Information provided.
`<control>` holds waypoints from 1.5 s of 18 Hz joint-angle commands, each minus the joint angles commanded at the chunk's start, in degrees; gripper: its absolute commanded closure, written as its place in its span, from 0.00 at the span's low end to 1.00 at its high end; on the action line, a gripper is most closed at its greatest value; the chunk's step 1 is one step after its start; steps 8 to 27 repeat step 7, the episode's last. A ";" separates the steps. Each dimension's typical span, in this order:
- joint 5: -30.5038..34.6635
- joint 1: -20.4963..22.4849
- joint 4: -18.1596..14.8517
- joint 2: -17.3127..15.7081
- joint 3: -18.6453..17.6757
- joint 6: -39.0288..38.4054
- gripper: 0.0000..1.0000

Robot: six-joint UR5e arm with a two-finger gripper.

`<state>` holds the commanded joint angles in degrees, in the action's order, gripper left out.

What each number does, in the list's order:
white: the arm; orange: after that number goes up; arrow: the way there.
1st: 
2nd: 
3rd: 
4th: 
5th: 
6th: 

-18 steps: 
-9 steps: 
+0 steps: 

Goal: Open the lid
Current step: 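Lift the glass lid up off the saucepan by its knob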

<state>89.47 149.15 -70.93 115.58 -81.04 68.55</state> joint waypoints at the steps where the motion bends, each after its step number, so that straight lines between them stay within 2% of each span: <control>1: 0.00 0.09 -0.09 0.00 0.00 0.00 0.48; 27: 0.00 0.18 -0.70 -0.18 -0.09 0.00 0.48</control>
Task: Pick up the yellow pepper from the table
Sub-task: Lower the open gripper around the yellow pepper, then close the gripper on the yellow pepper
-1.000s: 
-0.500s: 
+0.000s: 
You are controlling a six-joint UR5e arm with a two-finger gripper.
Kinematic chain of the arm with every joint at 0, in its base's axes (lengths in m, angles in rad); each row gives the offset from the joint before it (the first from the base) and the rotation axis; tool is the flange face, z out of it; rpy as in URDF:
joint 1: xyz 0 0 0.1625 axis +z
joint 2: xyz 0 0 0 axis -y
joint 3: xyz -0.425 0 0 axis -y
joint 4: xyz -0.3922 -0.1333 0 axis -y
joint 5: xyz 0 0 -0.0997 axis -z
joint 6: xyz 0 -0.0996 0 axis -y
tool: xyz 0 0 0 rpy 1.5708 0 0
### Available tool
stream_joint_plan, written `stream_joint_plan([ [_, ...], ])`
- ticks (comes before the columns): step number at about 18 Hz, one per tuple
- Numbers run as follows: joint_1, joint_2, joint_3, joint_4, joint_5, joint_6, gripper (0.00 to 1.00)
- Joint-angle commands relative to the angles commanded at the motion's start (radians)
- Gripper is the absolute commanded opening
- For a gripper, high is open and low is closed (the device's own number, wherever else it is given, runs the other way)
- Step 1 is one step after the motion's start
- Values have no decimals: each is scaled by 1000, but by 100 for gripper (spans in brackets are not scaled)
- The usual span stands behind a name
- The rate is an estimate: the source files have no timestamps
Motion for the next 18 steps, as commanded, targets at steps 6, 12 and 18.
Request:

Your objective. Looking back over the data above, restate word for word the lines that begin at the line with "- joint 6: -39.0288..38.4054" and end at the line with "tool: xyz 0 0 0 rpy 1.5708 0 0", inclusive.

Completed exercise.
- joint 6: -39.0288..38.4054
- gripper: 0.0000..1.0000

Robot: six-joint UR5e arm with a two-finger gripper.

`<state>` holds the commanded joint angles in degrees, in the action's order, gripper left out.

What each number does, in the list's order:
white: the arm; orange: after that number goes up; arrow: the way there.
1st: 
2nd: 
3rd: 
4th: 
5th: 
6th: 

-18 steps: 
-9 steps: 
+0 steps: 

Goal: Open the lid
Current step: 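Lift the glass lid up off the saucepan by its knob
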
<state>89.47 149.15 -70.93 115.58 -81.04 68.55</state> joint waypoints at the steps where the motion bends, each after its step number, so that straight lines between them stay within 2% of each span: <control>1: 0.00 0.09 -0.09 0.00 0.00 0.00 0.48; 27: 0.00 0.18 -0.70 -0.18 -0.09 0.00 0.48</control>
Task: Pick up the yellow pepper from the table
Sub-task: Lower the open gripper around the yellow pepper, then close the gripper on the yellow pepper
-1.000s: 
-0.500s: 
+0.000s: 
You are controlling a six-joint UR5e arm with a two-finger gripper.
Kinematic chain of the arm with every joint at 0, in its base's axes (lengths in m, angles in rad); each row gives the offset from the joint before it (the first from the base) and the rotation axis; tool is the flange face, z out of it; rpy as in URDF:
joint 1: xyz 0 0 0.1625 axis +z
joint 2: xyz 0 0 0 axis -y
joint 3: xyz -0.425 0 0 axis -y
joint 4: xyz -0.3922 -0.1333 0 axis -y
joint 5: xyz 0 0 -0.0997 axis -z
joint 6: xyz 0 -0.0996 0 axis -y
tool: xyz 0 0 0 rpy 1.5708 0 0

This completes the response.